Exercise aim>
Please repeat the entire listing verbatim and keep the pictures out.

<<<<

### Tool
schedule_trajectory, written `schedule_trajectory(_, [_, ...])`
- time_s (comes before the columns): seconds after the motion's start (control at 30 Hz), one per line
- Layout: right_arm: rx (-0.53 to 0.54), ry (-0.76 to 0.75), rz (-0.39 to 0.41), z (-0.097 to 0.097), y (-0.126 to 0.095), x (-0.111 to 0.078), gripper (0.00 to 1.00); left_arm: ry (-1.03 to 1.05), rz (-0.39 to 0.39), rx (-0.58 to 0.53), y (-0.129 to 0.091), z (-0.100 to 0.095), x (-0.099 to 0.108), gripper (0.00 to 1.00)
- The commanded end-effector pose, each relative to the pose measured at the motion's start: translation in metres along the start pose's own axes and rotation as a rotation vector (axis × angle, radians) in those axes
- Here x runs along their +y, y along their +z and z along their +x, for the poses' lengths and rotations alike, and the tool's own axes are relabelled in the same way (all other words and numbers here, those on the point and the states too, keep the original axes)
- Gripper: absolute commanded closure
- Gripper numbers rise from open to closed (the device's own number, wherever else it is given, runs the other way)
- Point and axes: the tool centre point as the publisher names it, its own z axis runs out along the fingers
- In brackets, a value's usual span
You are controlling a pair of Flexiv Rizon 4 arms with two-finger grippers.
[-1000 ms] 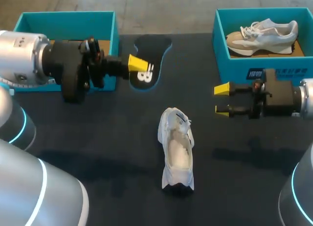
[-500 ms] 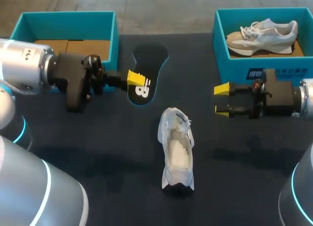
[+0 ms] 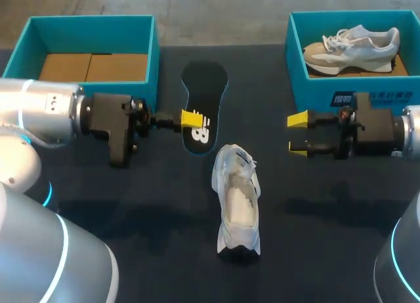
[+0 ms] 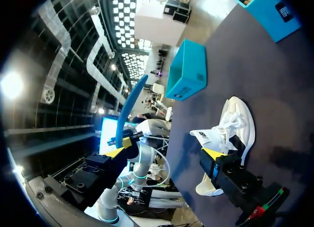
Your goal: Take the shoe out of the shoebox, open the shoe tongue, remove and reinsert the insole, then place the shoe into the shoebox
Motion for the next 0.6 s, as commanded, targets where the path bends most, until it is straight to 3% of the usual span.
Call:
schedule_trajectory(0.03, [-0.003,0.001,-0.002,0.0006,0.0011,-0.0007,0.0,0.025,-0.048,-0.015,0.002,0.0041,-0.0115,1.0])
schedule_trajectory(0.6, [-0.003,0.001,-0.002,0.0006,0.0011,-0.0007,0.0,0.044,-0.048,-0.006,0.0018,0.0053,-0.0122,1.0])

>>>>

Answer to the problem>
### Tool
schedule_trajectory, written `schedule_trajectory(_, [_, ...])`
- time_s (comes before the columns): seconds after the motion's start (control at 30 Hz), one per line
- Layout: right_arm: rx (-0.53 to 0.54), ry (-0.76 to 0.75), rz (-0.39 to 0.41), z (-0.097 to 0.097), y (-0.126 to 0.095), x (-0.111 to 0.078), gripper (0.00 to 1.00); left_arm: ry (-1.03 to 1.05), rz (-0.39 to 0.39), rx (-0.58 to 0.53), y (-0.129 to 0.091), z (-0.100 to 0.095), x (-0.099 to 0.108), gripper (0.00 to 1.00)
- The commanded end-effector pose, each relative to the pose measured at the motion's start: translation in metres along the start pose's own axes and rotation as a rotation vector (axis × angle, radians) in those axes
- Here x runs along their +y, y along their +z and z along their +x, for the poses' lengths and rotations alike, and the tool's own axes are relabelled in the same way (all other words and numbers here, those on the point and the states too, keep the original axes)
- Gripper: absolute commanded closure
- Gripper numbers rise from open to closed (the device's own number, wherever else it is given, runs the other way)
- Point and axes: the tool centre point as the publisher names it, its own z axis runs out along the fingers
- In brackets, a value's usual span
You are controlling a pair of Flexiv Rizon 4 arms with two-finger grippers.
[-1000 ms] 
[-500 ms] 
[+0 ms] 
[+0 ms] 
Your goal: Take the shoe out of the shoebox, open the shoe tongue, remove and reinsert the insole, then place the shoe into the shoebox
Motion for the next 0.6 s, as commanded, targets where the path bends most, until it is straight to 3% of the usual span.
Call:
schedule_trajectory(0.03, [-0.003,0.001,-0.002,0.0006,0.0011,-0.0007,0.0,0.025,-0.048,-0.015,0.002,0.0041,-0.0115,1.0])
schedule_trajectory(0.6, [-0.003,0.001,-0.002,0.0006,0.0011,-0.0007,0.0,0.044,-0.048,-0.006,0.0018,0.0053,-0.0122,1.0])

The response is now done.